*** Opening of DATASET ENTRIES ***

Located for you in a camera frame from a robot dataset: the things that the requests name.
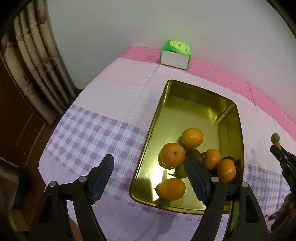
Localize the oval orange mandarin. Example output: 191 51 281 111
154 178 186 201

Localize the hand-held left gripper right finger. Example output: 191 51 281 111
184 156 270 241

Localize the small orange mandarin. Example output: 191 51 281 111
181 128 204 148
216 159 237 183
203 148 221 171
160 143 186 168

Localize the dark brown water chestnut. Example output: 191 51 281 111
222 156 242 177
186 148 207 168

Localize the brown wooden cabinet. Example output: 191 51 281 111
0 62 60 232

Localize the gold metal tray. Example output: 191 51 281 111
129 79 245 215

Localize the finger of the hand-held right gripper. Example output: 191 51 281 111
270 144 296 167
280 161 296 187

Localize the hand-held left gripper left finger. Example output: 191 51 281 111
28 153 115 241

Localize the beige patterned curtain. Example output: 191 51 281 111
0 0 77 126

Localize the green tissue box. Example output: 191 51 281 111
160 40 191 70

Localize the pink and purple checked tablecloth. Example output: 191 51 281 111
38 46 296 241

*** Close of DATASET ENTRIES ***
*** Opening of DATASET ENTRIES ***

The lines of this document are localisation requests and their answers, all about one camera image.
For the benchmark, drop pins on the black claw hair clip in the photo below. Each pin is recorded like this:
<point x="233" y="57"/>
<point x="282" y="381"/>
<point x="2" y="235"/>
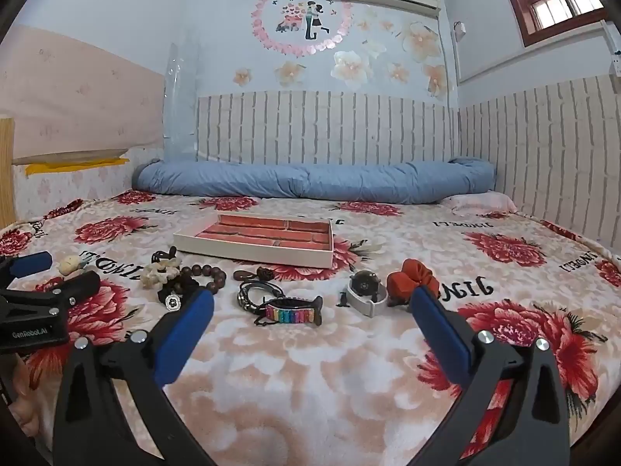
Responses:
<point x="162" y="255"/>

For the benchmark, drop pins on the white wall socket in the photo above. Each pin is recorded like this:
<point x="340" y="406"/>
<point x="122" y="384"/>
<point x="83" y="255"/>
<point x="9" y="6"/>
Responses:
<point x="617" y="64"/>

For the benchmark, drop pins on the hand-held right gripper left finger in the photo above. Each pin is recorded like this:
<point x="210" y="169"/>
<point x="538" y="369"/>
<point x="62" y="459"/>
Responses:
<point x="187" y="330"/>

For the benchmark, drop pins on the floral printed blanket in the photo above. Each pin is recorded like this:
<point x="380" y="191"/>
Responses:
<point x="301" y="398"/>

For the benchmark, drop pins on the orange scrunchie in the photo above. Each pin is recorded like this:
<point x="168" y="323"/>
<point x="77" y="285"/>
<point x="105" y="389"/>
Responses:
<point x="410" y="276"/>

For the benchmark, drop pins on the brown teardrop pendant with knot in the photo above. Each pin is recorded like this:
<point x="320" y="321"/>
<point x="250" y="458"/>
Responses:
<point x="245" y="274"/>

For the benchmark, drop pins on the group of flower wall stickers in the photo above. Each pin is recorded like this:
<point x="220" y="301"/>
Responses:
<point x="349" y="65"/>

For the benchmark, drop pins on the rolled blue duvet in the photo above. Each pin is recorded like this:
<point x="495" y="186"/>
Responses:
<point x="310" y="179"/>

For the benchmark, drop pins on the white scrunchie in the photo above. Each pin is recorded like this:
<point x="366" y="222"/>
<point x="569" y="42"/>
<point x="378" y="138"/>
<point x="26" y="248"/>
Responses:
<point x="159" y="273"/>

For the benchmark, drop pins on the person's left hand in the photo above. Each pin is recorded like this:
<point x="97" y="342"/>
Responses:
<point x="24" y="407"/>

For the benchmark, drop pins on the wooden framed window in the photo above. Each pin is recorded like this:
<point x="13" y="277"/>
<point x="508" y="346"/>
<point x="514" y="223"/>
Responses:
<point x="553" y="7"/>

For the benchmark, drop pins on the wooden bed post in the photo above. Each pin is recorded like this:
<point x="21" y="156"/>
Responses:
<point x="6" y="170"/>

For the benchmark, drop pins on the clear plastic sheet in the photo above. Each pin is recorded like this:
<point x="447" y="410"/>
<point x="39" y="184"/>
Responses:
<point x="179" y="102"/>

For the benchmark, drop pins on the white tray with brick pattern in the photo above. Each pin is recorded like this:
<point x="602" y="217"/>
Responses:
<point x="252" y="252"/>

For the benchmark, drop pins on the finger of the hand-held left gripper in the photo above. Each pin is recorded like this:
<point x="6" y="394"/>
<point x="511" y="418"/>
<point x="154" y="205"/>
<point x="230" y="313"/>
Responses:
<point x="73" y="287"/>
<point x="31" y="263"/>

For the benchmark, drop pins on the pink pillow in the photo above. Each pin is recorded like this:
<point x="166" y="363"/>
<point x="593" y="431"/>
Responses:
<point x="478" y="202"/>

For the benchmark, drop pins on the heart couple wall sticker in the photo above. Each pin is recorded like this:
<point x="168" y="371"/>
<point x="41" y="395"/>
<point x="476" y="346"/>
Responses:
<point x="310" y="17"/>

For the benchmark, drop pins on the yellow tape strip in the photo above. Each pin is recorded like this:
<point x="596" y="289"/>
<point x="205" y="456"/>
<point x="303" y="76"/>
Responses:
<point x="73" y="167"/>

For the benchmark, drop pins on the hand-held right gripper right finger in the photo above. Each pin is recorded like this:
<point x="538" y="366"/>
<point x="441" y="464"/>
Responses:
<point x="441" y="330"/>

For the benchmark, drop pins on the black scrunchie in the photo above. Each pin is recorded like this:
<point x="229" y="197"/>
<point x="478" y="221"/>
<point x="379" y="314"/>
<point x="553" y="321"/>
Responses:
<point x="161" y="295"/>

*** Close of DATASET ENTRIES ***

WORK REQUIRED:
Using the word "white" as the filter, copy each matching line from the material.

WRITTEN ANSWER:
For the benchmark, drop pins on the white wall socket in the photo above. Each pin is recorded like this:
For the benchmark, drop pins on the white scrunchie in the photo above. Each pin is recorded like this:
For the benchmark, drop pins on the white tray with brick pattern in the photo above. Each pin is recorded like this:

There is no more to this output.